Chapter 1 studies optimal monetary policy under imperfect credibility in a New Keynesian model with staggered price and wage setting. In our imperfect credibility framework, the central bank commits to a policy plan but occasionally reneges on past promises with a given common knowledge probability. We find that the welfare gains from increasing credibility are approximately linear on the initial credibility level. The variance decomposition shows that wage markup shocks are the main driver of economic fluctuations and that these shocks are better contained when credibility is high. We then show that the degree of credibility impacts the effect of wage flexibility on welfare. When credibility is low, monetary policy is less potent and the economy can experience a feedback loop between wage volatility and price volatility. We show, though, that once wage markup shocks are considered, wage flexibility is welfare improving.

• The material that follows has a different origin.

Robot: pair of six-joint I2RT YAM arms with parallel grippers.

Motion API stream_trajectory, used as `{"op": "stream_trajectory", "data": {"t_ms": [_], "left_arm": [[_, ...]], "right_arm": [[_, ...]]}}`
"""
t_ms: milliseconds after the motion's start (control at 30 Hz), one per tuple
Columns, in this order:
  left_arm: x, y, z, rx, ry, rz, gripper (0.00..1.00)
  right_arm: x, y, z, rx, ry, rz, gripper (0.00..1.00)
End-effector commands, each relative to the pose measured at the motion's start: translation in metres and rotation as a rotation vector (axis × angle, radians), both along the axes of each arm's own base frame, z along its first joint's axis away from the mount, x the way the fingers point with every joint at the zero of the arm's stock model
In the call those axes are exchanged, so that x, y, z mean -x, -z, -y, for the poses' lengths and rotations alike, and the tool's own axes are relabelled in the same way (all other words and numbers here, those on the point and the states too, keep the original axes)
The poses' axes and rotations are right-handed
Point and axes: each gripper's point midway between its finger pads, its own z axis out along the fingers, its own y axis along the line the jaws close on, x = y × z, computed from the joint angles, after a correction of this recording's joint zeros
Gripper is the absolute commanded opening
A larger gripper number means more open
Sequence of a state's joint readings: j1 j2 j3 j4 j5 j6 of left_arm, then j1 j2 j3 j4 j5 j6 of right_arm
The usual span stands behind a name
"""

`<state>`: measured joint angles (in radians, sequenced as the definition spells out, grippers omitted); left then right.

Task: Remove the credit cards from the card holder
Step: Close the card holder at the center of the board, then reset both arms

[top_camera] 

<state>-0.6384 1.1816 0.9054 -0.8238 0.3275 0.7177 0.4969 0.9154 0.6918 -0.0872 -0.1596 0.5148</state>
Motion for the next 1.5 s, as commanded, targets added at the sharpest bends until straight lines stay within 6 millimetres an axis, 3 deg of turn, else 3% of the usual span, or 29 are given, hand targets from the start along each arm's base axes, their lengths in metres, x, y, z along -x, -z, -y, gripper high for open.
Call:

Chapter 2 examines the effects of higher inflation expectations on households' consumption plans. Higher inflation expectations can boost private consumption if the real interest rate decreases. However, households often report that they dislike high inflation due to the erosion of nominal income, and standard models often abstract from this channel. This chapter uses a dataset with quantitative expectations for both inflation and nominal interest rates, which allow us to determine consumption behavior both during normal times and zero lower bound (ZLB) periods. We find that higher inflation expectations encourage households to bring forward durable goods purchases while discouraging spending on non-durables. We show that these results are consistent with a model in which higher inflation expectations erode a household's permanent income thereby discouraging non-durable consumption, whereas durable consumption increases due to the lower real rate. Moreover, we analyze different counterfactuals and show that nominal wage expectations are central.